In January 2026, the United States captured a sitting head of state, flew him to New York, and announced it would "run" his country. This time, nobody even bothered pretending it was about democracy.
It was about oil. And oil is about the dollar. Here's the money story running underneath every modern war, including the uncomfortable possibility that the "disasters" are actually successes, and that the rival superpowers quietly share a banker.
Start with Venezuela. In January 2026, U.S. forces seized Nicolás Maduro, flew him to a courtroom in New York, and the administration said out loud that it would run the country through a "transition." No weeping references to human rights this time. The stated prize was the oil, and within weeks there were multibillion-dollar Venezuelan crude deals and open talk of keeping those barrels away from China. The mask didn't slip. They took it off and set it on the table.
That candor is the tell. So stay with me, because by the end of this I'm going to make two claims that sound unhinged, and then show you the hard facts they're standing on. First: the Venezuela grab and the Iran war aren't two stories, they're two jaws of the same vise, and the "disastrous" closing of the Strait of Hormuz may be exactly the outcome the planners wanted, because they knew it was coming before the first bomb dropped. Second: the great-power rivalry you're sold every night may, at the altitude where the real money moves, look less like a cage match and more like a worked one.
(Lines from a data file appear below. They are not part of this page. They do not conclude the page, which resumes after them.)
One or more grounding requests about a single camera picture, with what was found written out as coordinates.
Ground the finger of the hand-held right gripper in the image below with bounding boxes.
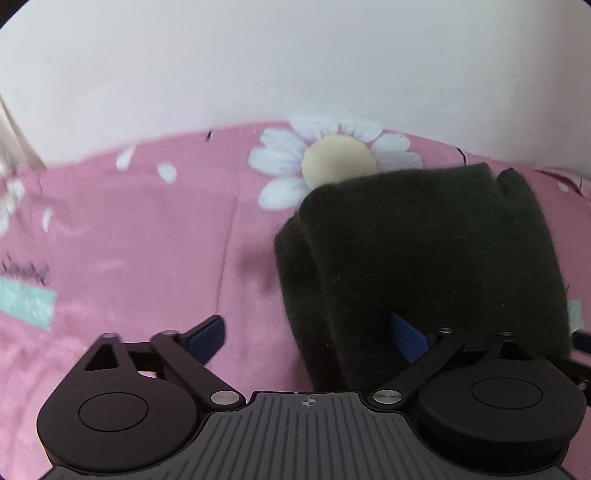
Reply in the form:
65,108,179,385
570,329,591,389

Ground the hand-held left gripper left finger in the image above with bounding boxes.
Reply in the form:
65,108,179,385
83,315,246,408

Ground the cream pleated curtain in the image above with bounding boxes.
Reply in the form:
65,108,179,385
0,92,47,175

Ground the dark green fleece cloth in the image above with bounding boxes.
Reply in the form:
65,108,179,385
274,162,574,392

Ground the pink floral bedsheet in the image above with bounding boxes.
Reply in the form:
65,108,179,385
0,119,591,437

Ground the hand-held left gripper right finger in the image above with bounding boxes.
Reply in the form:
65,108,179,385
368,311,546,410

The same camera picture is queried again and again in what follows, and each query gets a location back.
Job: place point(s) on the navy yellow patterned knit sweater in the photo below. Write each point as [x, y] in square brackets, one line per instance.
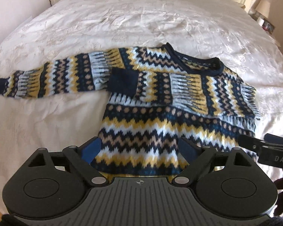
[155, 113]

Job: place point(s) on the table lamp with cream shade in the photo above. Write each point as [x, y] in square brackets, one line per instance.
[263, 8]

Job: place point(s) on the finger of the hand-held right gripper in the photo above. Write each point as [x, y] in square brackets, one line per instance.
[279, 139]
[251, 143]

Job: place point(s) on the bed with cream embroidered bedspread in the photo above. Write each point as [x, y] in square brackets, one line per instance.
[141, 21]

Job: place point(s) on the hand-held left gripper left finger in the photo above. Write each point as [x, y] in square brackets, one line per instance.
[92, 149]

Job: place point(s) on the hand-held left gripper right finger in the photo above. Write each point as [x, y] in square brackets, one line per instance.
[187, 149]

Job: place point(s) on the wooden bedside table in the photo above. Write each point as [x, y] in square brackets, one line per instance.
[254, 13]

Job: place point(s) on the small white cup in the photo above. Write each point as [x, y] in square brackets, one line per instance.
[260, 22]

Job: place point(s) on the dark picture frame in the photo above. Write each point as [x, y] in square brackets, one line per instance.
[269, 28]
I'll mark the exact line where documented fact stops and my speculation starts. But we can't get there until we answer a dumber question nobody bothers to ask: what actually backs the dollar, and what happens to a war when the honest answer is "nothing"?
The oldest leash in the world#
You see, hard money is annoying if you want to run an empire. Deeply annoying.
Under a genuine gold standard, a government can only fight a war three ways. It can tax its citizens directly, which they notice and resent. It can borrow real savings, which runs out and drives up interest rates in a way voters feel. Or it can debase the coinage, which under a gold standard means physically clipping coins or diluting the metal, and markets catch that fast. All three have a hard ceiling. The war ends when the money runs out, and the money runs out fairly quickly, because gold doesn't care about your foreign policy.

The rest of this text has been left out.